05 August, 2025

BUTTER(2017)/柚木麻子 "Butter" (2017) by Asako Yuzuki

Asako Yuzuki's "Butter" has been crazily successful in the UK since the English translation came out, winning Waterstone's "Book of the Year" in 2024 and "Debut Book of the Year" from The British Book Awards in 2025, and it has been all over social media. Interestingly, if it wasn't for the overseas success, it was relatively unnoticed in the East. Yuzuki herself pointed out in interviews that it is marketed as a "feminist" novel in the West and, judging from online commentaries, the theme of "Japanese women fighting for emancipation from repressive social expectations" resonates with a lot of Western readers and is the major driving force behind the massive boom of Japanese literature by female authors in recent years. From the opening chapters, it is indeed interesting to notice that Yuzuki writes with a very direct, powerful and outright polemic language which is not a very typically Japanese way of communication. The story is about a female reporter trying to get an exclusive interview with an "unattractive" female prisoner alleged to have killed three men. It is less concerned about the case itself but an extensive examination on (Japanese) social standards.

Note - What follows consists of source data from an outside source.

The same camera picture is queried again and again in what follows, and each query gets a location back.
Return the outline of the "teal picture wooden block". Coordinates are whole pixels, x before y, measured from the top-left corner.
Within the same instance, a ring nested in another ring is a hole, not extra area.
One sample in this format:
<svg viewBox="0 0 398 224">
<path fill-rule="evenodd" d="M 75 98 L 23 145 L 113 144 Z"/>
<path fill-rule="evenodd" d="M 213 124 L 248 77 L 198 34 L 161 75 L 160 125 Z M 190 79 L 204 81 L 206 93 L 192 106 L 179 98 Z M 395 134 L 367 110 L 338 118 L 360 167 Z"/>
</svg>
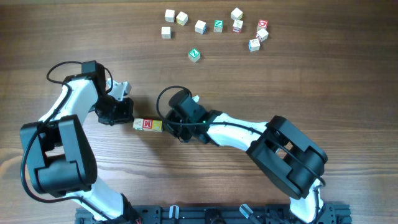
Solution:
<svg viewBox="0 0 398 224">
<path fill-rule="evenodd" d="M 133 128 L 136 130 L 143 130 L 143 123 L 144 119 L 143 118 L 135 118 L 133 121 Z"/>
</svg>

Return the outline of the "yellow K wooden block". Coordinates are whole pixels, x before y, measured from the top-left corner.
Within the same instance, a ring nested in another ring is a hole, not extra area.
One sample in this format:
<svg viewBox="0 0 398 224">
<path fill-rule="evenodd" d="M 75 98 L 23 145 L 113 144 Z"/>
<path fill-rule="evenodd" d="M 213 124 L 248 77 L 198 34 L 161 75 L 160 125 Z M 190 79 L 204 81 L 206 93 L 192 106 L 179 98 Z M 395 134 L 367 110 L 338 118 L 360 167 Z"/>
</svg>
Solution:
<svg viewBox="0 0 398 224">
<path fill-rule="evenodd" d="M 163 130 L 162 121 L 153 119 L 152 120 L 152 128 L 151 128 L 151 130 L 155 131 L 155 132 L 162 132 L 162 130 Z"/>
</svg>

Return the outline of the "red M wooden block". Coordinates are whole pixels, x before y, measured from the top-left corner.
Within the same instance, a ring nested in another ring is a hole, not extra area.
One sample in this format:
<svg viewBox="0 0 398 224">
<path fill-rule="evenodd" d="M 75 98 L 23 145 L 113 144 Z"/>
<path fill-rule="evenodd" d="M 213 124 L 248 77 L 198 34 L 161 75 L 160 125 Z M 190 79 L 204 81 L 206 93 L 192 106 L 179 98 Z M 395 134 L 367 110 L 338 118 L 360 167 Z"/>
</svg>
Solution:
<svg viewBox="0 0 398 224">
<path fill-rule="evenodd" d="M 142 120 L 142 128 L 145 131 L 152 130 L 153 120 L 152 119 L 143 119 Z"/>
</svg>

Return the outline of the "green Z wooden block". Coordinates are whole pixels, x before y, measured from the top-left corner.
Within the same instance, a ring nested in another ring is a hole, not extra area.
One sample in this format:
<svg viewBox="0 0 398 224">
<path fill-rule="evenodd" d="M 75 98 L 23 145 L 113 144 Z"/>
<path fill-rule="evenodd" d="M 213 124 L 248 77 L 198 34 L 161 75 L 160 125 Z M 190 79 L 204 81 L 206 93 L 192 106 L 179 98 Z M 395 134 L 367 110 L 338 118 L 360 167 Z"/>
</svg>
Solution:
<svg viewBox="0 0 398 224">
<path fill-rule="evenodd" d="M 197 62 L 201 57 L 201 52 L 196 48 L 191 49 L 188 53 L 188 57 L 192 62 Z"/>
</svg>

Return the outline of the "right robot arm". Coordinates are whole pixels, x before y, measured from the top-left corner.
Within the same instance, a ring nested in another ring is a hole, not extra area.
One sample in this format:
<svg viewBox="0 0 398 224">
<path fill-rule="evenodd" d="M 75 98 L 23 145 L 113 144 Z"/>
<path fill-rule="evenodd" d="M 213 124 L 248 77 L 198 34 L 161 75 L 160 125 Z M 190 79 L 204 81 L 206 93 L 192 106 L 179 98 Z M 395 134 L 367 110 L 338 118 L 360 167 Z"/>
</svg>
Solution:
<svg viewBox="0 0 398 224">
<path fill-rule="evenodd" d="M 328 161 L 326 153 L 282 116 L 260 123 L 206 110 L 199 97 L 180 86 L 161 116 L 164 129 L 181 142 L 192 138 L 203 144 L 244 151 L 266 177 L 290 198 L 290 212 L 303 223 L 316 223 L 323 201 L 320 189 Z"/>
</svg>

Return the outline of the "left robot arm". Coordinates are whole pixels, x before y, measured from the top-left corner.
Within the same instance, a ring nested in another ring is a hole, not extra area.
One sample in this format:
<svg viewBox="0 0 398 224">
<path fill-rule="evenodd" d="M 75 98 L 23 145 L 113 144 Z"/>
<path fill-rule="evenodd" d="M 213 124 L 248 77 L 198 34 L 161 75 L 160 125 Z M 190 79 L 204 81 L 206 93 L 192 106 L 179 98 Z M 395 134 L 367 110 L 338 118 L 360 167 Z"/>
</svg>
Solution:
<svg viewBox="0 0 398 224">
<path fill-rule="evenodd" d="M 76 223 L 142 223 L 127 198 L 98 177 L 96 159 L 82 128 L 92 111 L 101 124 L 132 122 L 131 86 L 107 80 L 110 71 L 94 60 L 80 66 L 81 73 L 60 83 L 62 93 L 49 112 L 21 127 L 22 186 L 38 202 L 72 200 L 81 205 Z"/>
</svg>

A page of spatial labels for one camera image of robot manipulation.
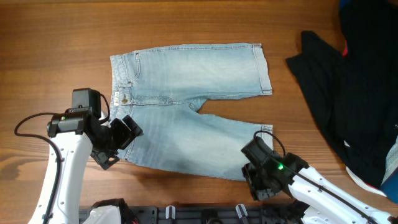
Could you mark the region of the light blue denim shorts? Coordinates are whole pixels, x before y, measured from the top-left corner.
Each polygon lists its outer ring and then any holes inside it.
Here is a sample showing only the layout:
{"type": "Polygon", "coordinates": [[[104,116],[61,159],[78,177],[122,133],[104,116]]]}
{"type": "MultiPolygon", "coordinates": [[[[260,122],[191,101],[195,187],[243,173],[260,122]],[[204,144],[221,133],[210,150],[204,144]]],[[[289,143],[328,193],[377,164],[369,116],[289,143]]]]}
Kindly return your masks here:
{"type": "Polygon", "coordinates": [[[111,119],[130,116],[142,129],[118,156],[137,166],[242,180],[242,148],[258,136],[271,146],[270,124],[200,114],[207,100],[272,94],[261,44],[187,44],[110,58],[111,119]]]}

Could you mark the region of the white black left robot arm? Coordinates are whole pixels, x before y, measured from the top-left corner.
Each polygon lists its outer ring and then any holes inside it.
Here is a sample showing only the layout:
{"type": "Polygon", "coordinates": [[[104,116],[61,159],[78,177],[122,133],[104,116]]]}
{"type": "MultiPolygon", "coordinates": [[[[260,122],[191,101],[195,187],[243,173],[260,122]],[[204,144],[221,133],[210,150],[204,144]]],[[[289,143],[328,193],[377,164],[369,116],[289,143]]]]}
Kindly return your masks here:
{"type": "Polygon", "coordinates": [[[31,223],[78,223],[88,159],[109,169],[119,160],[118,152],[143,134],[130,116],[110,123],[102,118],[102,97],[91,88],[75,89],[72,107],[49,121],[49,162],[31,223]]]}

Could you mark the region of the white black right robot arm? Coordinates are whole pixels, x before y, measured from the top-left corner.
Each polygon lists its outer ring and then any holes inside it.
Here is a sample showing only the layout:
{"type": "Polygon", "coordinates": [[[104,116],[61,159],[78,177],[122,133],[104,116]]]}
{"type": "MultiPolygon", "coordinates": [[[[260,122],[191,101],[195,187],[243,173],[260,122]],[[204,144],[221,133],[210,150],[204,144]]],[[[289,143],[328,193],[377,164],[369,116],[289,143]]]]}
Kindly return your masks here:
{"type": "Polygon", "coordinates": [[[254,200],[267,200],[280,192],[295,199],[286,220],[298,223],[397,223],[397,217],[373,208],[326,180],[299,156],[281,156],[260,137],[241,152],[249,162],[242,167],[254,200]]]}

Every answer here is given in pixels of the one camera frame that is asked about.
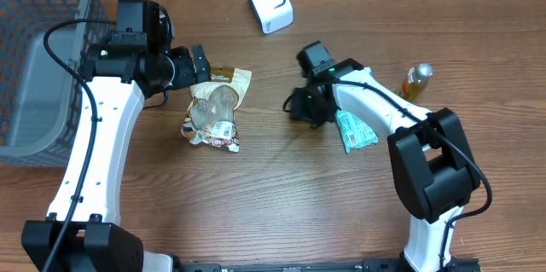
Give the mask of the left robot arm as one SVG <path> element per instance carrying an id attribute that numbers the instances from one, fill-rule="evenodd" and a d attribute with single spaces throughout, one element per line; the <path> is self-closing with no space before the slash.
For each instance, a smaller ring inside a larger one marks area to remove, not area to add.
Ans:
<path id="1" fill-rule="evenodd" d="M 167 10 L 119 0 L 111 32 L 71 75 L 82 88 L 78 128 L 63 182 L 43 221 L 21 244 L 41 271 L 178 271 L 173 255 L 148 252 L 120 226 L 119 195 L 131 133 L 144 102 L 208 81 L 200 45 L 173 47 Z"/>

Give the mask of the white barcode scanner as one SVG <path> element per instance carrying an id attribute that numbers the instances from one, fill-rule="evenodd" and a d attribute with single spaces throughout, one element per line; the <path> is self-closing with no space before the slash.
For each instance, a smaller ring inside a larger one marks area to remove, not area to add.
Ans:
<path id="1" fill-rule="evenodd" d="M 271 34 L 293 23 L 290 0 L 248 0 L 263 34 Z"/>

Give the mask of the teal wipes packet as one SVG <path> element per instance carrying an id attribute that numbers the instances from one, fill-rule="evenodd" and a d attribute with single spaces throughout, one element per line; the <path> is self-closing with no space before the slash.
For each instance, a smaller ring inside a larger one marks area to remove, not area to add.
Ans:
<path id="1" fill-rule="evenodd" d="M 345 110 L 338 110 L 335 113 L 335 121 L 346 153 L 378 143 L 375 132 L 356 115 Z"/>

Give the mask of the yellow dish soap bottle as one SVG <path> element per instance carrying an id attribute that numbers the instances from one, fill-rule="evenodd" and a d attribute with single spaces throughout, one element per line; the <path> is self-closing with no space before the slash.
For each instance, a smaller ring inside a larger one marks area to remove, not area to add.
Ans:
<path id="1" fill-rule="evenodd" d="M 394 93 L 406 101 L 414 102 L 427 87 L 433 75 L 433 66 L 430 63 L 421 63 L 411 67 L 403 82 L 394 90 Z"/>

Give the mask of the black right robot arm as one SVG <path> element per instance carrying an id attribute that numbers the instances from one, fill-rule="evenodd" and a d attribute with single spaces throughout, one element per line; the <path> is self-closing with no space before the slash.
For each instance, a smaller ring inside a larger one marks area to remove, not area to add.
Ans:
<path id="1" fill-rule="evenodd" d="M 336 61 L 315 42 L 296 56 L 306 79 L 283 105 L 293 120 L 318 128 L 339 110 L 386 138 L 394 186 L 410 214 L 409 240 L 397 258 L 368 258 L 362 271 L 478 271 L 477 259 L 450 254 L 456 222 L 474 190 L 486 184 L 457 115 L 432 112 L 379 84 L 370 68 Z"/>

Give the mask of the grey plastic mesh basket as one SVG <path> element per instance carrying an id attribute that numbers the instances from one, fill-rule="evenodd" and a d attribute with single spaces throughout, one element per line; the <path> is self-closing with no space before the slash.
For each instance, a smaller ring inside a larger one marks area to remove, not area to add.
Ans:
<path id="1" fill-rule="evenodd" d="M 1 161 L 65 166 L 78 127 L 78 70 L 109 31 L 101 0 L 1 0 Z"/>

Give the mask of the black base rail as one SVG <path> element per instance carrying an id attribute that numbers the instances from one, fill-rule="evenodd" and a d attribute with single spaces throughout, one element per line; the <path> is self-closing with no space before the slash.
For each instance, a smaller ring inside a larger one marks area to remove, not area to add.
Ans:
<path id="1" fill-rule="evenodd" d="M 175 272 L 397 272 L 413 271 L 404 256 L 364 259 L 361 263 L 286 263 L 222 266 L 218 263 L 181 263 L 174 259 Z"/>

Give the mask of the beige brown snack bag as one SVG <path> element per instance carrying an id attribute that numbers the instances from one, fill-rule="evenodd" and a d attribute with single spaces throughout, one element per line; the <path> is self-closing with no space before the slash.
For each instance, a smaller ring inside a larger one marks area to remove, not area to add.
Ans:
<path id="1" fill-rule="evenodd" d="M 231 153 L 240 151 L 235 111 L 250 87 L 252 72 L 213 67 L 211 80 L 190 87 L 192 101 L 181 133 L 192 145 L 209 145 Z"/>

It covers everything from biased media representation of women (including anime), toxic online communities, idol worshipping, sexless marriages, parental relationships, to acceptance of foreign cultures (e.g. struggle to cook turkey for thanksgiving and understand fasting for Ramadan). "Butter" is used as a metaphor for authenticity ("There are two things that I can simply not tolerate: feminists and margarine"), an agent of fattening leading to discussions on body image, a subliminal image for bodily fluids with regards to the female body, erotic relationships and motherhood and an indicator of variable economic values (price of butter fluctuates with scarcity in the book). As social commentary, it is very comprehensive; but as a work of fiction, it goes on for way too long. 2/3 of the book have no real development and overall it feels like a generic J-drama. The east-west disparity in reception becomes clear: if commentaries on Japanese society is an exotic novelty for you, there is much to offer in "Butter". Otherwise, those looking for hard literature, there are alternatives.